TASK PROMPT: Word for word, copy the line containing "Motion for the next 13" and each line after it in the records below, ending with the last line.

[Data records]

################

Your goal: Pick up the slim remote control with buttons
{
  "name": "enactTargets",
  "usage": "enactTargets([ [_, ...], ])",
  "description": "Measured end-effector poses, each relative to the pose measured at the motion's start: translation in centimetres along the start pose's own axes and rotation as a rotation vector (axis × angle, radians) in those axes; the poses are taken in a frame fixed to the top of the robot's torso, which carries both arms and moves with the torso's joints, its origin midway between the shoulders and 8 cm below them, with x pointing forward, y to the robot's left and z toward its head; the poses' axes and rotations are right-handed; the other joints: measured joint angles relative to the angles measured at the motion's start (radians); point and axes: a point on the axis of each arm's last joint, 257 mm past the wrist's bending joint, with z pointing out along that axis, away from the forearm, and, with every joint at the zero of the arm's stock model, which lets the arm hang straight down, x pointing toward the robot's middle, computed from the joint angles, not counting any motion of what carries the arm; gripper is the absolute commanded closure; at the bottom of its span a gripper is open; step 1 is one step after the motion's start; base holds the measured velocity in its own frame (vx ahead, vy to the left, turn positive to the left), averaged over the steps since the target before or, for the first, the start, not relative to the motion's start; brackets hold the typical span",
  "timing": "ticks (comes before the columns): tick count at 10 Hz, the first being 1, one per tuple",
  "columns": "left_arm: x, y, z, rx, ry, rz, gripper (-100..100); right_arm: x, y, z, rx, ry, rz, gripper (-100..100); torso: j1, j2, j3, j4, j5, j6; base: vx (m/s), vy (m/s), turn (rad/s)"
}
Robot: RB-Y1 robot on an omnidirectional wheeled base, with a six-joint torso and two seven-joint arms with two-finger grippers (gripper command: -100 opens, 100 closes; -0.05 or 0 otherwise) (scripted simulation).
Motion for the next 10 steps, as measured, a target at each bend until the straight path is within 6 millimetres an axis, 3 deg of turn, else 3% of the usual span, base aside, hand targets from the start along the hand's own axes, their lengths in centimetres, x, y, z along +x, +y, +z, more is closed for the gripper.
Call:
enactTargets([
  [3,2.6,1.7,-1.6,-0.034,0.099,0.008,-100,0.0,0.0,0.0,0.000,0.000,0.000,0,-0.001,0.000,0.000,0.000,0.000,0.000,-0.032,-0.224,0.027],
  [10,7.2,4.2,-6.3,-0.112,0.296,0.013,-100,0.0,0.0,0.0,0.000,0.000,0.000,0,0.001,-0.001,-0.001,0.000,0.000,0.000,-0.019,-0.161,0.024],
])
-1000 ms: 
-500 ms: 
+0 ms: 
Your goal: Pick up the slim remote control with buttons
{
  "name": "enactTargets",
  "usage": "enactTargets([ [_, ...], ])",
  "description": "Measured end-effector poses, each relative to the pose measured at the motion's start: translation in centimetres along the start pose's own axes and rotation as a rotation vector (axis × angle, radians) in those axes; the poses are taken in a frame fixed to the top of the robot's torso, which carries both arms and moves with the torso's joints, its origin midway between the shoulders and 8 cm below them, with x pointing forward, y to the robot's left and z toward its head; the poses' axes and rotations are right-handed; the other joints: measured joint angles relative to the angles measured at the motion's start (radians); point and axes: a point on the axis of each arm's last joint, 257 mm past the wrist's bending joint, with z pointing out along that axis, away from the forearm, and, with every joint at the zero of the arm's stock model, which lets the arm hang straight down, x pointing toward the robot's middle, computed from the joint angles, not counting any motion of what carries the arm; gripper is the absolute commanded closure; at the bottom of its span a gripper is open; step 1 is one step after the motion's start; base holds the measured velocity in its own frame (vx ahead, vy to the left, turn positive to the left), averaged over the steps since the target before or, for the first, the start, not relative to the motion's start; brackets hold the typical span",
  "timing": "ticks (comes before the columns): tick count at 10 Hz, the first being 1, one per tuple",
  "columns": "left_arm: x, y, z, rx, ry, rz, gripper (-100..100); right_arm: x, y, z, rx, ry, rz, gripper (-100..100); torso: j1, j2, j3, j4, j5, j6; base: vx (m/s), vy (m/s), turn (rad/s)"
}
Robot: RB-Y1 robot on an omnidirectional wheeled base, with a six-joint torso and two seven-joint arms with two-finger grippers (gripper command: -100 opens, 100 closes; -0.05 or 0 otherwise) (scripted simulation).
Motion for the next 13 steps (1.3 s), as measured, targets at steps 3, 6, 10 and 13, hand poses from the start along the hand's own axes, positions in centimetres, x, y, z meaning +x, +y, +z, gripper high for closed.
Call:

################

TASK RESULT:
Motion for the next 13 steps (1.3 s), as measured, targets at steps 3, 6, 10 and 13, hand poses from the start along the hand's own axes, positions in centimetres, x, y, z meaning +x, +y, +z, gripper high for closed.
Call:

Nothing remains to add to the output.